Желнин бросил к их ногам пустой коробок:

– Это вы сделали?

– Да! Мы! Мы это сделали. Сообща.

– По какому такому праву?

– По праву твоих дочерей. Ты не можешь оставить нас в критический момент! Когда ты нам так остро нужен. К тому же тебе легче, ты выздоравливаешь. Мы немало похлопотали с врачами.

– Вам-то какое до меня дело?

– Большое. У нас на руках нет твоего формального завещания, а без этого мы не сможем юридически поделить между собой наш дом. Тем более вот эти две твои комнаты. Кому из твоих родных дочерей они должны отойти? Нужно вызвать инспектора БТИ и все формально оформить. Тютелька в тютельку! кричала Ленка.

– Зовите это самое БТИ. Это что такое?

– Бюро технической инвентаризации.

– Зовите, черт его дери!

Но это было только самое-самое начало.

– Дело решится в суде.

– Кто с кем судиться-то будет?

– Я – с Нинкой! – сказала Ленка.

– А я – с Ленкой! – сказала Нинка.

– А я при чем?

– Но ведь ты же родной отец! Родной! Значит, ты – главный в суде свидетель!

– Во всяком случае, я надеюсь на тебя! – сказала Нинка.

– Во всяком случае – я тоже! – сказала Ленка.

Генерал Желнин передохнул, полежал с закрытыми глазами.

– Ничего себе – сестрицы... Родные. Вот уж не думал. И не предполагал. Ну, разве что догадывался... Изредка...

"А думать, и предполагать, и догадываться надо было давным-давно!" подумал он.

Сестрицы были внешне похожи друг на друга, вылитая мать. Одна фотография, только по-разному разретушированная – под блондинку и почти что под брюнетку. Это – внешне. Друг друга не любили, но обе сходились на отношении к матери, мать казалась им уж очень простенькой, куда там до генеральши: и одеваться не умела, и Пастернака не читала, а походки так и не выработала – уткой переваливалась с боку на бок.

Вот они и соревновались между собой: каждая хотела быть истинно генеральской дочерью, чтобы это было с первого взгляда видно, с первого слова слышно. Знай наших! Которая в этом больше преуспела, та и считала, что имеет больше прав влиять на отца, то есть расширить свою жилплощадь. Ясно и понятно.

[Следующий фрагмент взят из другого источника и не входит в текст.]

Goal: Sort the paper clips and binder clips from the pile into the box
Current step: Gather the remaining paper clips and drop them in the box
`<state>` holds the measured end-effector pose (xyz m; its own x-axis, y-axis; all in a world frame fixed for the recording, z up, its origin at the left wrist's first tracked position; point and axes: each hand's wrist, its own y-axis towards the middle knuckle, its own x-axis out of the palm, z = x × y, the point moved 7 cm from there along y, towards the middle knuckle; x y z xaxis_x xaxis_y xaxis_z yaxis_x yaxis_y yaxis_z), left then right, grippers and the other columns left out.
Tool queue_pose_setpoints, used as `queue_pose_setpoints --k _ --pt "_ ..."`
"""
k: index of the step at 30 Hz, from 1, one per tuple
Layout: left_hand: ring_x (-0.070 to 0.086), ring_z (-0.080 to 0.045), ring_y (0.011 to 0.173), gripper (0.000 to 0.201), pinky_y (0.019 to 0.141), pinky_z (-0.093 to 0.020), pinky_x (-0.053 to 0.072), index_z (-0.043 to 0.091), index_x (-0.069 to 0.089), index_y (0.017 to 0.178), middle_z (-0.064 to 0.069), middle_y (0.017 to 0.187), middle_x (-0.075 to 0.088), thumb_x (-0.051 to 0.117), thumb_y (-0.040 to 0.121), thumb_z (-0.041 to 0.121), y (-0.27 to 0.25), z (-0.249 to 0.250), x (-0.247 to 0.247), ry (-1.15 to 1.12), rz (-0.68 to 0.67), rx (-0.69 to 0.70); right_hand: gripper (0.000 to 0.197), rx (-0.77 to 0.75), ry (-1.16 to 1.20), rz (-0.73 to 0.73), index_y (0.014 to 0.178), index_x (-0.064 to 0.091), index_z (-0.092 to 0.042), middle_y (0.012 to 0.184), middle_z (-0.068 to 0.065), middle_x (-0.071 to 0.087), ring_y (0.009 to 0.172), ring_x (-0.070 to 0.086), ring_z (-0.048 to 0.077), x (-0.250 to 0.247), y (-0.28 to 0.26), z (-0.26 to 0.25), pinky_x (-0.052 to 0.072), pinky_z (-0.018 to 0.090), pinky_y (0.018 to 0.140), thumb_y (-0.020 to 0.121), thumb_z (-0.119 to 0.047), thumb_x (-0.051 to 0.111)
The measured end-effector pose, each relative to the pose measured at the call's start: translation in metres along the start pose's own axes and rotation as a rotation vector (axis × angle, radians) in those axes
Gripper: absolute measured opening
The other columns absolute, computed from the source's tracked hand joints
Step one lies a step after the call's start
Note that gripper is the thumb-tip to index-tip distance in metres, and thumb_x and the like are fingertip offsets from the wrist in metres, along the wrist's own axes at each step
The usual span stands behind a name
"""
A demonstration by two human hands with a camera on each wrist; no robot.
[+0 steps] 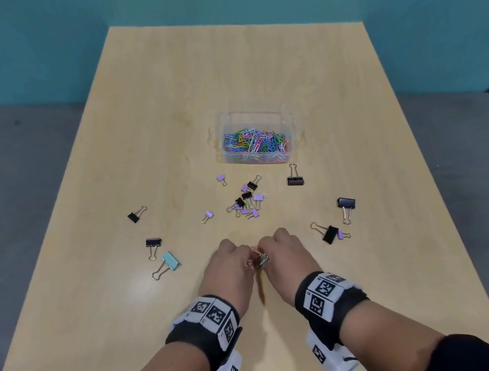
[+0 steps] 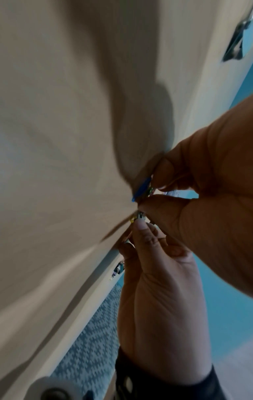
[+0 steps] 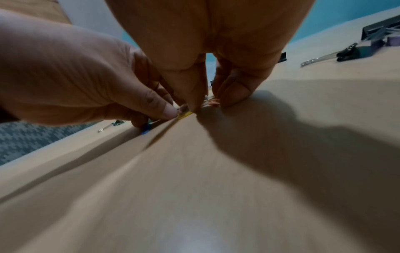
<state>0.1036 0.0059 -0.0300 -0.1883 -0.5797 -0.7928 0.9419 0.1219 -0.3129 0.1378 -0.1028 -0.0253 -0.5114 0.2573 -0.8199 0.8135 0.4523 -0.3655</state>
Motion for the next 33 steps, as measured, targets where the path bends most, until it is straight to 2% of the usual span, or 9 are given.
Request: queue_pose_setpoints --k 6,11,13,15,18,22,25,30,33 --pt "0.049 -0.023 0.073 0.009 0.061 -0.029 0.036 0.014 0.059 0.086 -0.004 0.090 0.048 0.054 0.085 0.007 0.001 0.001 0.002 0.071 0.003 0.050 0.024 -0.042 -0.117 -0.061 0.084 0.037 -0.023 0.091 -0.001 0.035 0.082 0.036 0.022 -0.002 -0.001 0.007 0.028 0.030 0.066 0.086 -0.001 0.047" --pt "0.051 -0.023 0.069 0.010 0.062 -0.035 0.046 0.013 0.053 0.080 -0.002 0.089 0.048 0.052 0.083 0.003 0.002 -0.004 0.002 0.098 -0.036 0.000 0.023 -0.043 -0.160 -0.103 0.084 0.037 -0.020 0.089 -0.002 0.035 0.080 0.037 0.022 -0.004 0.001 0.016 0.029 0.030 0.064 0.085 0.002 0.045" --pt "0.052 -0.022 0.069 0.014 0.062 -0.035 0.046 0.015 0.052 0.079 -0.001 0.088 0.049 0.050 0.082 0.002 0.002 -0.007 0.000 0.083 -0.044 -0.027 0.017 -0.032 -0.128 -0.096 0.086 0.041 -0.019 0.090 -0.001 0.038 0.082 0.041 0.024 -0.007 -0.001 0.018 0.030 0.031 0.064 0.086 -0.002 0.044" --pt "0.053 -0.022 0.071 0.017 0.062 -0.034 0.046 0.018 0.054 0.086 0.000 0.090 0.049 0.049 0.082 0.002 0.000 -0.008 -0.001 0.079 -0.054 -0.043 0.011 -0.053 -0.089 -0.097 0.101 0.048 -0.018 0.100 0.001 0.042 0.089 0.045 0.025 -0.008 -0.005 0.016 0.038 0.033 0.069 0.090 -0.014 0.047" --pt "0.053 -0.023 0.075 0.028 0.061 -0.030 0.041 0.024 0.056 0.097 -0.001 0.093 0.049 0.048 0.082 0.002 -0.002 -0.004 -0.001 0.098 -0.069 -0.018 0.027 -0.129 -0.130 -0.131 0.115 0.048 -0.021 0.112 0.002 0.042 0.098 0.044 0.024 -0.002 -0.009 0.009 0.044 0.035 0.077 0.090 -0.026 0.056" --pt "0.044 -0.021 0.069 0.020 0.057 -0.029 0.032 0.020 0.054 0.085 0.000 0.087 0.046 0.046 0.081 0.002 0.000 0.001 -0.002 0.149 -0.082 0.006 0.014 -0.171 -0.209 -0.129 0.103 0.046 -0.018 0.106 0.005 0.046 0.085 0.037 0.022 0.001 -0.005 0.004 0.030 0.031 0.068 0.091 -0.013 0.053" --pt "0.044 -0.022 0.070 0.019 0.056 -0.029 0.030 0.018 0.051 0.081 -0.002 0.089 0.047 0.046 0.078 0.000 0.000 0.000 -0.002 0.161 -0.114 -0.012 0.017 -0.156 -0.232 -0.148 0.100 0.046 -0.018 0.103 0.005 0.047 0.082 0.033 0.020 -0.002 -0.002 0.006 0.028 0.031 0.067 0.089 -0.005 0.049" --pt "0.043 -0.021 0.067 0.021 0.057 -0.028 0.033 0.018 0.048 0.084 -0.001 0.087 0.044 0.043 0.078 -0.002 -0.003 0.003 -0.005 0.198 -0.131 -0.044 0.034 -0.210 -0.407 -0.170 0.115 0.046 -0.009 0.110 0.011 0.049 0.093 0.048 0.029 -0.003 -0.007 0.002 0.032 0.034 0.062 0.082 -0.003 0.051" --pt "0.039 -0.021 0.069 0.022 0.060 -0.030 0.032 0.017 0.046 0.089 0.000 0.087 0.038 0.041 0.080 -0.001 -0.004 0.009 -0.006 0.239 -0.151 -0.030 0.045 -0.218 -0.440 -0.169 0.119 0.044 -0.008 0.111 0.013 0.048 0.091 0.049 0.030 -0.001 -0.007 0.002 0.031 0.035 0.058 0.076 0.001 0.055"
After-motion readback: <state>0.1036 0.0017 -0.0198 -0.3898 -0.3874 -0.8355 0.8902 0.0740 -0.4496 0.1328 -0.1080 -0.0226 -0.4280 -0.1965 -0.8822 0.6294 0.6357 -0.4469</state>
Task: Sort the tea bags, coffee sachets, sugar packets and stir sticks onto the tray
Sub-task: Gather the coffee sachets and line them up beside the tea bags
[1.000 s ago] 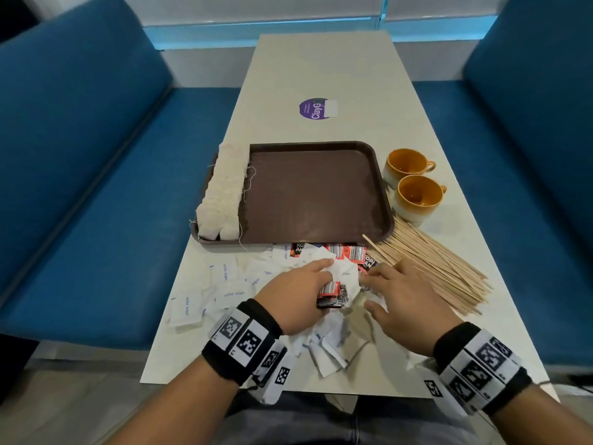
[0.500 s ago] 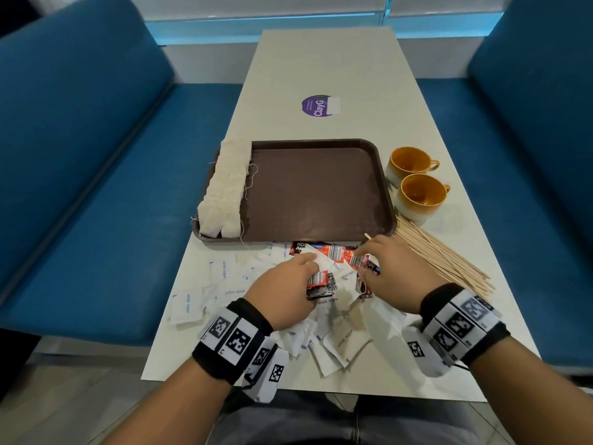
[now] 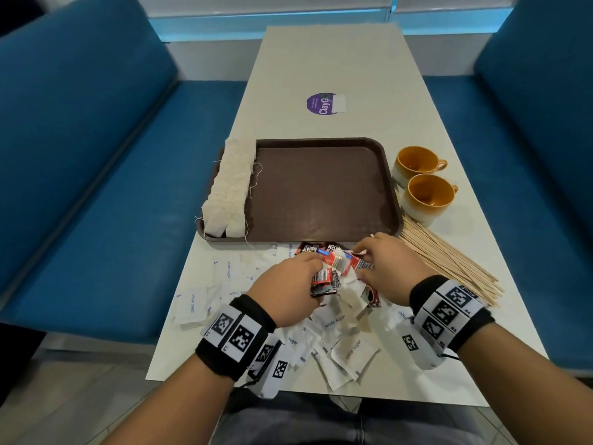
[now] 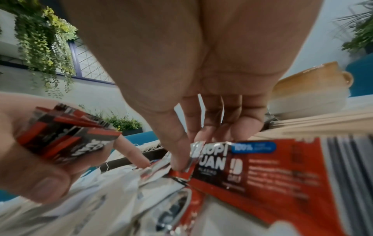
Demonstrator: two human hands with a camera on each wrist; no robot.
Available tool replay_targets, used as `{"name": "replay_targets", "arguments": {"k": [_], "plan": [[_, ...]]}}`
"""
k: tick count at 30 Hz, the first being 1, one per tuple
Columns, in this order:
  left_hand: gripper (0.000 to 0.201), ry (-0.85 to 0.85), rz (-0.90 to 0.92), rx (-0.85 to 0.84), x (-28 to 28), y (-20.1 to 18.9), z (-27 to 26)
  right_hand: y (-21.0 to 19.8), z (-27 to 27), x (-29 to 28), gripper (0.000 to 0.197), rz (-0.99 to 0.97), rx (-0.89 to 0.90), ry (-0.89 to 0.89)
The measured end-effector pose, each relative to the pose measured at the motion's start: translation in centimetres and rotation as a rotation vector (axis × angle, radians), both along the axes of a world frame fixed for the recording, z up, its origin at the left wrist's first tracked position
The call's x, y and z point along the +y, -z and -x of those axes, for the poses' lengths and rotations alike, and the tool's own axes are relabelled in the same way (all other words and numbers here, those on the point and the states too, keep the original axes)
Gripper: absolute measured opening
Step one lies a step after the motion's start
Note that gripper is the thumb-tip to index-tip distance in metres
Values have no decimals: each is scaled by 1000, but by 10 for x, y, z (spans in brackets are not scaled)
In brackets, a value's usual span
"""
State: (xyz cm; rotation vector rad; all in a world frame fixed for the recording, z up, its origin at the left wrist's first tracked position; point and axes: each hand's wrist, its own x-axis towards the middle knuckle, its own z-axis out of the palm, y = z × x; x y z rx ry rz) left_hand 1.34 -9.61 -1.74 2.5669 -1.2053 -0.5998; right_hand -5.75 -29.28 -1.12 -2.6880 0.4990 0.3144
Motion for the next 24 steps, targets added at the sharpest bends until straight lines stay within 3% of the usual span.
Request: {"name": "replay_targets", "arguments": {"k": [12, 24], "plan": [[51, -54, 78, 23, -13, -8, -11, -8, 4, -6, 2, -139, -113, 151], [34, -57, -34, -108, -35, 2, -27, -29, 18, -18, 4, -248, -276, 210]]}}
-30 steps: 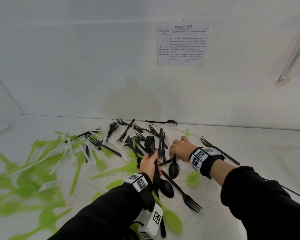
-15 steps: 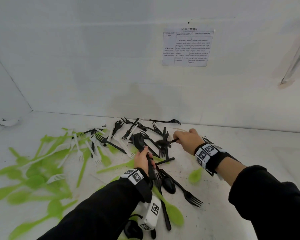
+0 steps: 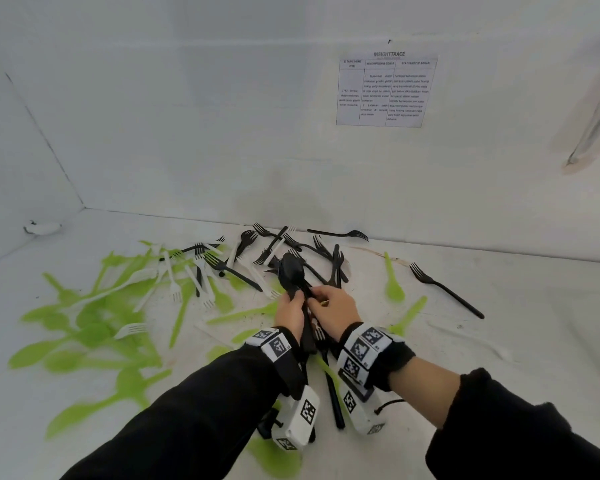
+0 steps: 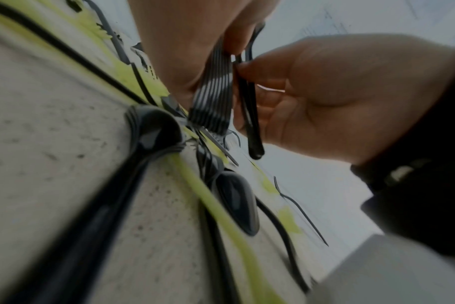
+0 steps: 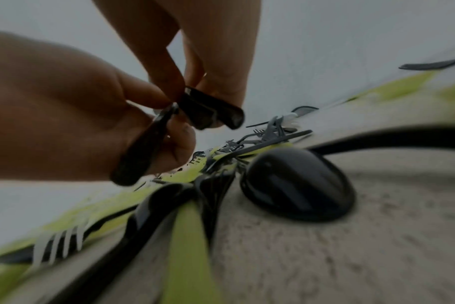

Отец же ничего этого не замечал. Вернее, однажды заметил, да и махнул рукой: дело бабье, пусть сами как хотят, так и разбираются.

* * *

Со дня этого разговора прошло около года. Агроном умер через неделю. Его хоронили всем Клубом, но генерала Желнина на похоронах не было. Клуб вообще прекратил свое существование.

Желнин же вот уж год как свидетельствовал в судах разных инстанций, выступал добрый десяток раз. Сколько он насмотрелся судей – главным образом женщин, сколько перед ним прошло бессловесных народных заседателей-мужчин, сколько нотариусов, сколько адвокатов – не счесть... Целый мир, целое государство! В скольких судах с обшарпанными стенами он побывал?! В скольких БТИ?

Загвоздка состояла в том, что завещание было составлено на имя жены Татьяны, а дочери, обе, постарались: каждая приводила в дом свое БТИ и по-своему объясняла инспектору границы собственного владения. А инспектору – что? Ему как говорили, он так и фиксировал.

Несмотря ни на что, конец все-таки предвиделся. В чью пользу генералу Желнину было совершенно все равно.

Хорошо еще, что по судам его возили поочередно то Ленка, то Нинка.

– Хорошо еще... – говорил генерал Желнин после каждой поездки. – Могло быть и хуже. Конечно, могло.

Как-никак, а принципы Клуба Вольных Долгожителей оставались при нем, хотя в его нынешних обстоятельствах они запросто могли бы затеряться. Совсем запросто: один миллион богачей жил бы по двести лет, даже и не умирал бы никогда, чтобы от голода умирало ежегодно уже не два с половиной миллиона нищих, как нынче, а целых пять.